All the lines below need retyping exactly, apart from the images.

**Given data**.
((
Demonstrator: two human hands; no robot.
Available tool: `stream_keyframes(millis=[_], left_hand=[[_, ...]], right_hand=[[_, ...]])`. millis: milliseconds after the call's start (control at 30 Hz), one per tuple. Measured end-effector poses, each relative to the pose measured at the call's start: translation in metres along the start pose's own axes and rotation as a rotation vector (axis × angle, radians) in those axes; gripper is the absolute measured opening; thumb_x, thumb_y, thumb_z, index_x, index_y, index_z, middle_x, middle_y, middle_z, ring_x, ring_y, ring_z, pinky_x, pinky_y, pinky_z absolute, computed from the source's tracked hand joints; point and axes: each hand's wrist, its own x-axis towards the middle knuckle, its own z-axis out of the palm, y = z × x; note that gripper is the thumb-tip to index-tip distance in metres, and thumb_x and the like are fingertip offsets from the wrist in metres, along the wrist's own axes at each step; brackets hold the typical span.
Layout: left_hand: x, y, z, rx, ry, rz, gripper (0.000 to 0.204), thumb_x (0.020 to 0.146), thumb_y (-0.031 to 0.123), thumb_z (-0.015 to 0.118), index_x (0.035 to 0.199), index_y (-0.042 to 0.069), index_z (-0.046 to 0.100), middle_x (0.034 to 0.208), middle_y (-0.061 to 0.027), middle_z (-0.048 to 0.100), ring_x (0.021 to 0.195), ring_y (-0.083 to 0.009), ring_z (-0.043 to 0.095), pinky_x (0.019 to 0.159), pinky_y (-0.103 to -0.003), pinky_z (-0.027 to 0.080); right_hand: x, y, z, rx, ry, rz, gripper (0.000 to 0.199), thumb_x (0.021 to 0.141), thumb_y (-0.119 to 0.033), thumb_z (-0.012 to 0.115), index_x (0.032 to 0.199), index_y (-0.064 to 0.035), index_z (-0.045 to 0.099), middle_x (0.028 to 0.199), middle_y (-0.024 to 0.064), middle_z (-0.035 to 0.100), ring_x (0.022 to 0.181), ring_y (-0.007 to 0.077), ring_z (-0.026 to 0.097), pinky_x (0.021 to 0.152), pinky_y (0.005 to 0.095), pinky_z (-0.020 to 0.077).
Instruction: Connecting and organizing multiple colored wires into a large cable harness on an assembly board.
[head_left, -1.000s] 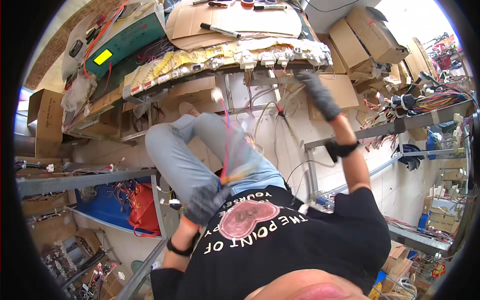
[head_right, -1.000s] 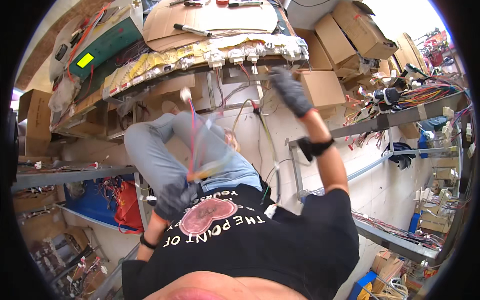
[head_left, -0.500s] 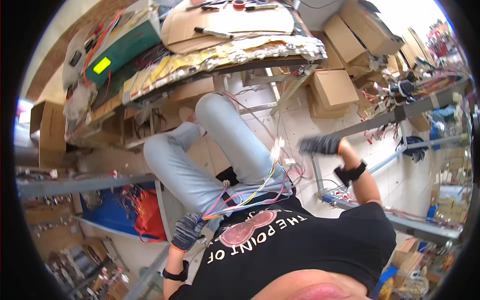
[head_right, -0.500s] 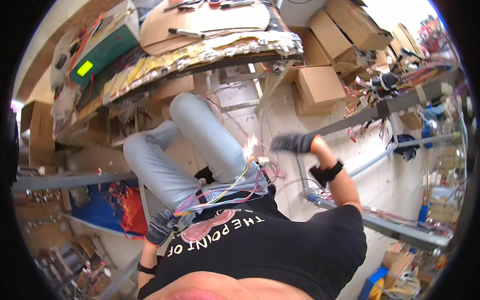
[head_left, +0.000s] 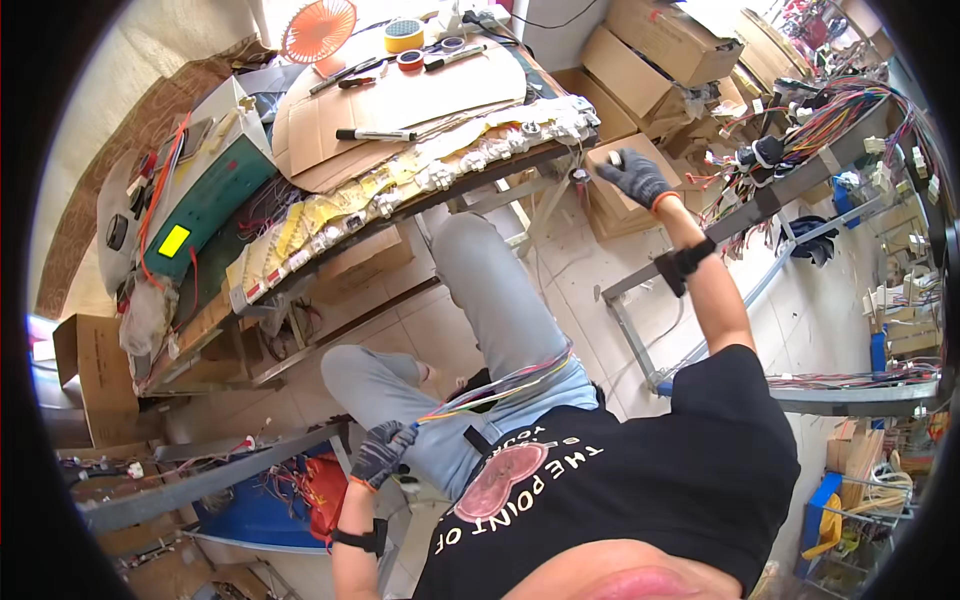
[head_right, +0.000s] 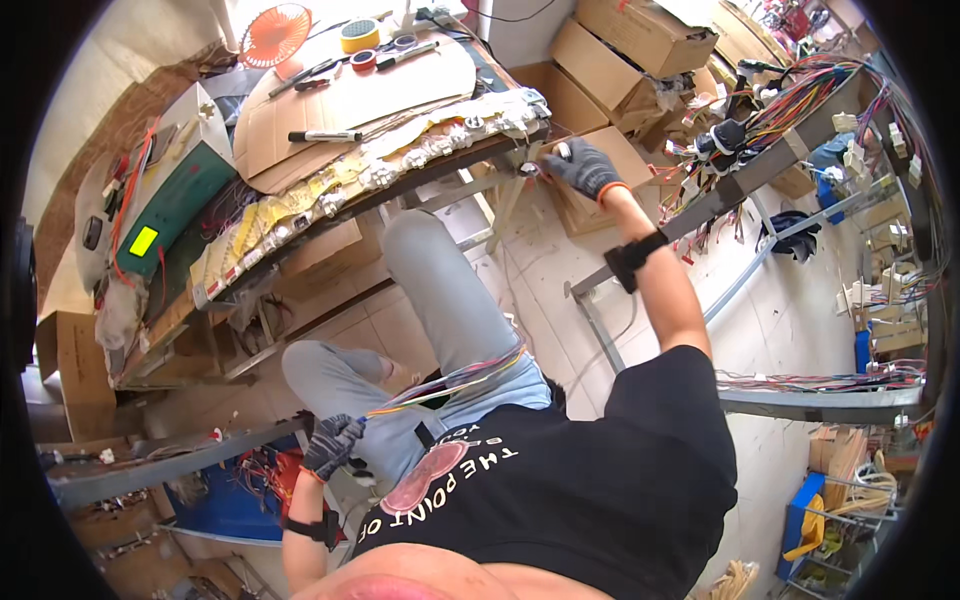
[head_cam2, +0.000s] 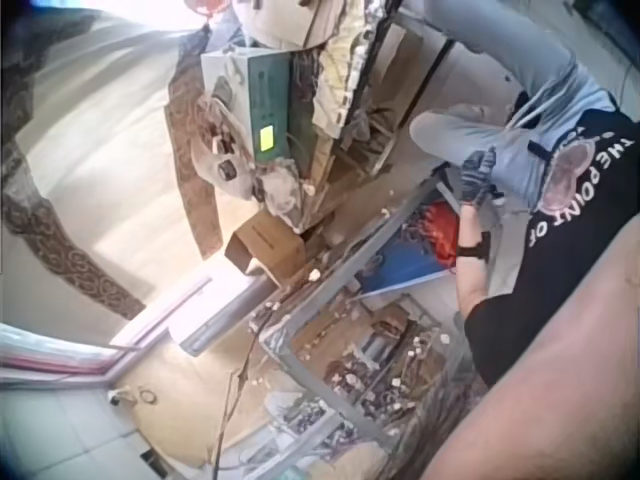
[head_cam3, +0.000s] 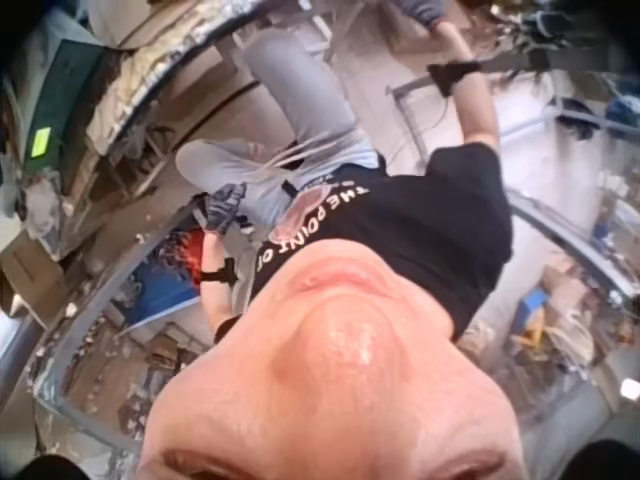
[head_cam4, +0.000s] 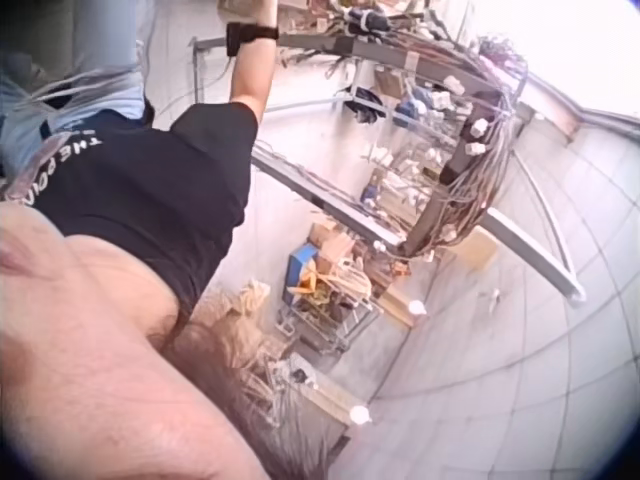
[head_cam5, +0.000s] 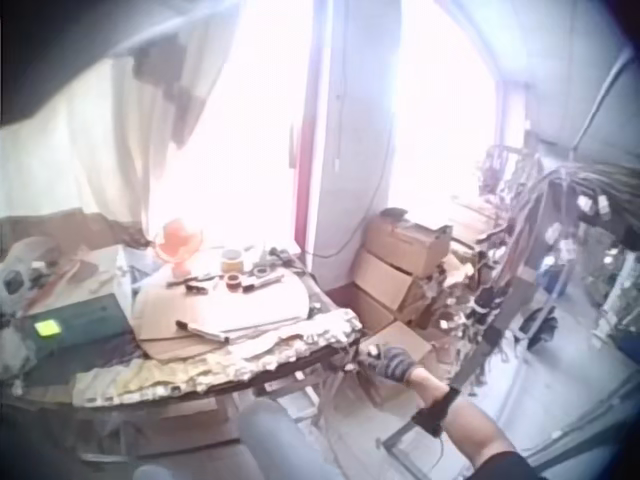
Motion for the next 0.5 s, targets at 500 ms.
stream_keyframes(millis=[500], left_hand=[[0.069,0.362,-0.088,-0.12,-0.806,1.081,0.024,0.081,0.005,0.048,0.104,-0.003,0.052,0.088,-0.0049,0.057,0.079,-0.0126,0.057,0.068,-0.023,0.049]], right_hand=[[-0.276,-0.059,0.049,0.961,-0.697,-0.499,0.041,0.085,-0.022,0.055,0.123,-0.0063,0.048,0.122,0.0115,0.051,0.114,0.0206,0.045,0.099,0.0327,0.0315]])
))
**Solution for this exercise**.
Demonstrator: two human hands; no robot.
Available tool: `stream_keyframes(millis=[_], left_hand=[[_, ...]], right_hand=[[_, ...]])`. millis: milliseconds after the call's start (control at 30 Hz), one per tuple. Measured end-effector poses, each relative to the pose measured at the call's start: translation in metres along the start pose's own axes and rotation as a rotation vector (axis × angle, radians) in those axes; gripper is the absolute measured opening; thumb_x, thumb_y, thumb_z, index_x, index_y, index_z, middle_x, middle_y, middle_z, ring_x, ring_y, ring_z, pinky_x, pinky_y, pinky_z absolute, computed from the source's tracked hand joints; point and axes: each hand's wrist, its own x-axis towards the middle knuckle, its own z-axis out of the palm, y = z × x; note that gripper is the thumb-tip to index-tip distance in metres, and thumb_x and the like are fingertip offsets from the wrist in metres, along the wrist's own axes at each step; brackets hold the typical span.
Layout: left_hand: x, y, z, rx, ry, rz, gripper (0.000 to 0.204), thumb_x (0.020 to 0.146), thumb_y (-0.031 to 0.123), thumb_z (-0.015 to 0.118), index_x (0.035 to 0.199), index_y (-0.042 to 0.069), index_z (-0.046 to 0.100), middle_x (0.034 to 0.208), middle_y (-0.061 to 0.027), middle_z (-0.048 to 0.100), ring_x (0.021 to 0.195), ring_y (-0.083 to 0.009), ring_z (-0.043 to 0.095), pinky_x (0.019 to 0.159), pinky_y (-0.103 to -0.003), pinky_z (-0.027 to 0.080); right_hand: x, y, z, rx, ry, rz, gripper (0.000 to 0.199), thumb_x (0.021 to 0.141), thumb_y (-0.119 to 0.033), thumb_z (-0.012 to 0.115), index_x (0.032 to 0.199), index_y (-0.064 to 0.035), index_z (-0.045 to 0.099), middle_x (0.028 to 0.199), middle_y (-0.024 to 0.064), middle_z (-0.035 to 0.100), ring_x (0.022 to 0.181), ring_y (-0.007 to 0.077), ring_z (-0.026 to 0.097), pinky_x (0.021 to 0.152), pinky_y (0.005 to 0.095), pinky_z (-0.020 to 0.077).
Instruction: Connecting and organizing multiple colored wires into a large cable harness on an assembly board.
[head_left, -1.000s] 
[head_right, -1.000s] 
[head_left, -0.500s] 
[head_right, -0.500s] 
[head_left, +0.000s] 
[head_right, +0.000s] 
[head_cam2, +0.000s] 
[head_cam3, +0.000s] 
[head_cam4, +0.000s] 
[head_cam5, +0.000s] 
Motion for the next 0.5 s, targets at 500 ms.
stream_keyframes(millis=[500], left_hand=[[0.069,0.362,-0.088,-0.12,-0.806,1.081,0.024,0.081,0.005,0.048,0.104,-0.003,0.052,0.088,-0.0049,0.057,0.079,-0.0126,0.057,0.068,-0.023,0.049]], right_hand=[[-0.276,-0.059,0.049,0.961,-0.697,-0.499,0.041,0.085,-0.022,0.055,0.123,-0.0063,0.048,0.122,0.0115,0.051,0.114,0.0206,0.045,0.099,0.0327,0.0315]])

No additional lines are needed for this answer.